1. She compared herself to Jesus and even mimicked the action of being nailed to the cross. Why did she do such an insane thing? Oh – it’s because she’s f*cking insane.
2. She lied and claimed that Heather’s husband sent a doctor to her home in the dead of night to treat poor Brooks since his body was being ravaged by cancer. This event never actually happened.
3. She continually chose her deceptive boyfriend over her own daughter and actually had the nerve to feign shock that Briana would dare to discuss any of Brooks’ glaring faults while on camera, even though Vicki knows full well that she would shrivel up and die and even her fake t*ts would wither away to nothingness should a camera ever stop following her to brunch.
4. She believes “whoop it up” is the kind of expression that does not cause waves of nausea in others.
5. She has proven herself to be the single weakest woman I’ve ever seen on television and she belongs in intensive therapy, not on camera. She will sadly never make that choice, though; she is far too addicted to D-level fame and the staggeringly incorrect belief that she is both smart and strong.
6. She treats others like garbage that’s been soaked in the piss of a possum, unless she decides she needs an ally.

I have about seventy other reasons why I hate Vicki Gunvalson locked and ready to go, but we’ve got all season looming in front of us and I need to shore up my strength. Besides, just thinking about that idiot’s tops with the cutouts that show off her cleavage has made my blood pressure skyrocket and the only thing that might calm me down right now is being given my very own three-story closet at Chateau Dubrow. I will bring my own hangers, but I will insist on being served a formal tea daily in the porte-cochere.

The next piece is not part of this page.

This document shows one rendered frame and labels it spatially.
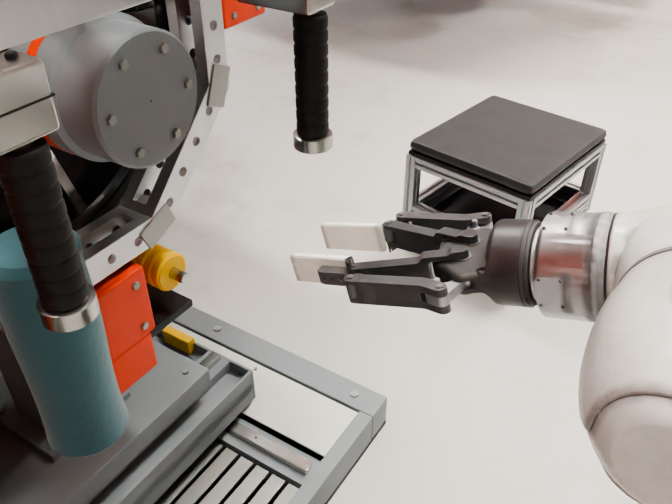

Oh, and as for the new cast member? As long as she refrains from reenacting the crucifixion, I’ll go easy on her for now.

We begin with some snappy split screens that allow us to see just what some of our Housewives have been up to these days. Shannon appears to wile away her time on the basketball court in the lower level of her home with her husband and her children. Heather teaches one of her young daughters the importance of a hostess gift by allowing her to use crayons to color the wrapping paper. Meghan stands on a stool to reach the top portion of her closet. Tamara works out like a superhero whose superpower is warding off menopause. And Vicki? She is not in this stylish opening montage and any thoughts you harbor that maybe she’s gone for good are just a terrible tease and we all know it. She has not been dragged out into the sea so she can go live on some island whose natives will go fleeing towards modern civilization after a mere fifteen minutes spent with that shrieking harpy. Sadly, she will show up soon enough.